As SEO professionals, we know a lot about Google. Algorithm updates are usually based on published patents. The fundamental purpose of updates is to eliminate questionable SEO practices.
By questionable practices, we mean any practice that attempts to exploit flaws in Google's algorithm to achieve better rankings in search engines. Google penalizes websites that do this, as the content provided to users on their search results pages is generally of poor quality, which means that the search engine results also suffer.
Anyone who has been playing the organic SEO game for several years is well aware of the main Black hat tactics that Google penalizes (we will see some concrete examples further down in the article).
🚀 Quick read: 3 Google patents to know to avoid an SEO penalty
- Patent of October 8, 2013, regarding "content spinning": automatic rewriting of identical pages to avoid duplicate content.

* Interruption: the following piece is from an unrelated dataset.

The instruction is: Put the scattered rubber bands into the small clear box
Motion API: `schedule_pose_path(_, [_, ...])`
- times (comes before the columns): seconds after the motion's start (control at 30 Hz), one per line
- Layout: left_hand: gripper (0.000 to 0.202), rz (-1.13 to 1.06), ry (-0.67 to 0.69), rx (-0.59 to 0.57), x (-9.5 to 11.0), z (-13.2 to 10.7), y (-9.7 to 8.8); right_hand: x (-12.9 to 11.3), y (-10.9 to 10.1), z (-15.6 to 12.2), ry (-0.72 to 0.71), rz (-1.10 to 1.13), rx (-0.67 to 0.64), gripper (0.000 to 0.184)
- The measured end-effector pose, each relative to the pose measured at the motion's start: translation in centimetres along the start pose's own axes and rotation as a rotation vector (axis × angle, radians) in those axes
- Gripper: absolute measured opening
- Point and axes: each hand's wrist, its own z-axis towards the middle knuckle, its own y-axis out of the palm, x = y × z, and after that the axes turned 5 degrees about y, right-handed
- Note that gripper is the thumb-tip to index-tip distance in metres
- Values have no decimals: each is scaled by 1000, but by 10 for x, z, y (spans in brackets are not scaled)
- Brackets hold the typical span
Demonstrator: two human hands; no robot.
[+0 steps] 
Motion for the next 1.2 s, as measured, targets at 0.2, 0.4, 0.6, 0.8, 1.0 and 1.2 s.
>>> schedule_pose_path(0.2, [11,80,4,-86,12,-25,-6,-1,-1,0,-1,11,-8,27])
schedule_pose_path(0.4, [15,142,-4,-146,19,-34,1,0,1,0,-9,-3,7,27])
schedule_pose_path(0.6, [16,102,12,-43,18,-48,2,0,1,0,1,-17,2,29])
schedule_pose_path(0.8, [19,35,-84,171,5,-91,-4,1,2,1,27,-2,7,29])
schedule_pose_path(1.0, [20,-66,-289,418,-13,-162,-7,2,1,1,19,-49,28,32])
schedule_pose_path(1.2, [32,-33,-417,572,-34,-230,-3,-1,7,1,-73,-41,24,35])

- Patent of December 13, 2011, regarding "keyword stuffing": keyword stuffing to position a site on a single word.
- Patent of March 5, 2013, regarding "cloaking": content camouflage to deceive the algorithm.
❓ Why is the way Google identifies Black Hat tactics important?

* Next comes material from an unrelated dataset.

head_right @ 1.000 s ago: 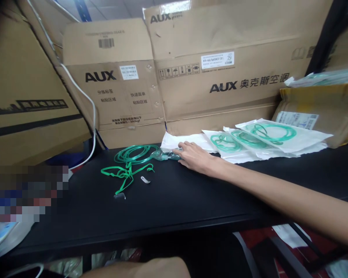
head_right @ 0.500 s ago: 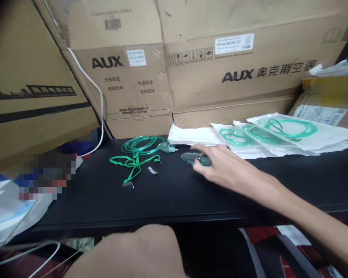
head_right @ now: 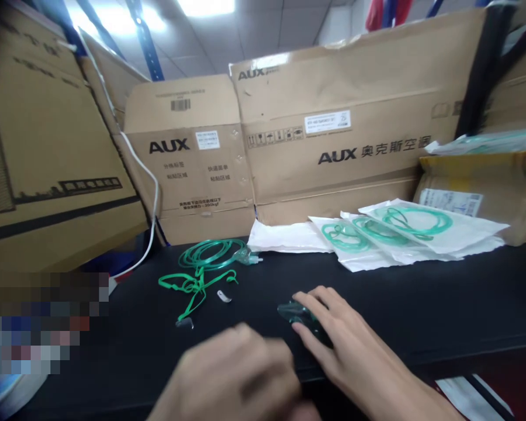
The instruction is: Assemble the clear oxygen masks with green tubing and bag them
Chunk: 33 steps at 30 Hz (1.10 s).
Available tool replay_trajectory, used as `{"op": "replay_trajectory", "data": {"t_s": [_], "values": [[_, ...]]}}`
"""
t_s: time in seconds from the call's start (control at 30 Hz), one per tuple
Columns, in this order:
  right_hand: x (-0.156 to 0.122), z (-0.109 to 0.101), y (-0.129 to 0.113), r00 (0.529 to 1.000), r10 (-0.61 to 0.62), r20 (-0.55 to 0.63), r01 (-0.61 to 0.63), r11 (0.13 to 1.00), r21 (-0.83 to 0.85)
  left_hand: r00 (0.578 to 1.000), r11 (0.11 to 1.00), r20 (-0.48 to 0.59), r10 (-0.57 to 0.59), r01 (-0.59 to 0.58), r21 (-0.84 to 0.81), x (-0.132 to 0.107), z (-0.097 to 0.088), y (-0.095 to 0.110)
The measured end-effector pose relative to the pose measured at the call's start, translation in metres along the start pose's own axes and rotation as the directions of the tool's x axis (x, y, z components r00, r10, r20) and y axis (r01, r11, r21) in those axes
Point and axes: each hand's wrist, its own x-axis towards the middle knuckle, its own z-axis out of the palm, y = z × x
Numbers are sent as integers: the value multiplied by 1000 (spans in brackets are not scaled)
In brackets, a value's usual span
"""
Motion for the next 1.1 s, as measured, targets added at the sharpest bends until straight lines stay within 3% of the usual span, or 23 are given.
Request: {"op": "replay_trajectory", "data": {"t_s": [0.07, 0.17, 0.27, 0.37, 0.57, 0.73, 0.8, 0.9, 1.1], "values": [[-1, 3, -2, 1000, 6, -3, -6, 1000, 5, 999, 985, -31, -36, 41, 167, 12, -9, -22], [0, 6, -4, 1000, 15, -17, -15, 1000, -15, 967, 878, -131, -219, 254, 405, 15, -16, -60], [0, 6, -4, 999, -7, -45, 5, 999, -48, 940, 847, -82, -331, 335, 412, 12, -15, -88], [-1, 9, -2, 998, -15, -67, 10, 997, -74, 929, 849, -65, -363, 359, 388, 13, -11, -98], [1, 5, -5, 997, 73, -40, -72, 997, 10, 965, 913, -63, -255, 261, 313, 30, -14, -84], [5, -12, -13, 987, 155, 37, -160, 958, 238, 977, 979, -60, -202, 201, -30, 50, -7, -42], [6, -17, -14, 978, 203, 42, -206, 932, 299, 974, 960, -69, -217, 200, -195, 56, -3, -26], [6, -21, -17, 983, 178, 46, -183, 916, 356, 971, 900, -37, -237, 205, -384, 58, 4, -13], [7, -28, -22, 995, 90, 35, -96, 897, 431, 968, 842, 42, -248, 236, -486, 52, 17, -17]]}}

Because you don't want to accidentally make SEO mistakes that result in Google penalizing you! They will think you are trying to take advantage of the system.
In fact, you simply made some costly SEO mistakes because you didn't know. To better understand how Google's algorithm identifies bad SEO practices (and thus better understand how to avoid making SEO mistakes), you need to review Google's patents on some of the most common black hat tactics.
💫 Content spinning
The patent in question: "Identifying gibberish content in resources" (patent October 8, 2013)[1]
A website will rewrite the same publication hundreds of times to increase its number of links and traffic, while avoiding being considered duplicate content. Some sites even manage to generate revenue from this type of content through advertising links.
However, since content rewriting is a rather tedious task, many sites turn to automatic writing software capable of automatically replacing names and verbs. This usually results in the creation of very poor quality content or, in other words, gibberish.
The patent explains how Google detects this type of content by identifying incomprehensible or incorrect sentences contained in a web page. The system used by Google is based on various factors to assign a contextual score to the page: this is the "gibberish score".
Google uses a language model that can recognize when a sequence of words is artificial. Indeed, it identifies and analyzes the different n-grams on a page and compares them to other n-gram groupings on other websites. An n-gram is a contiguous sequence of elements (here, words).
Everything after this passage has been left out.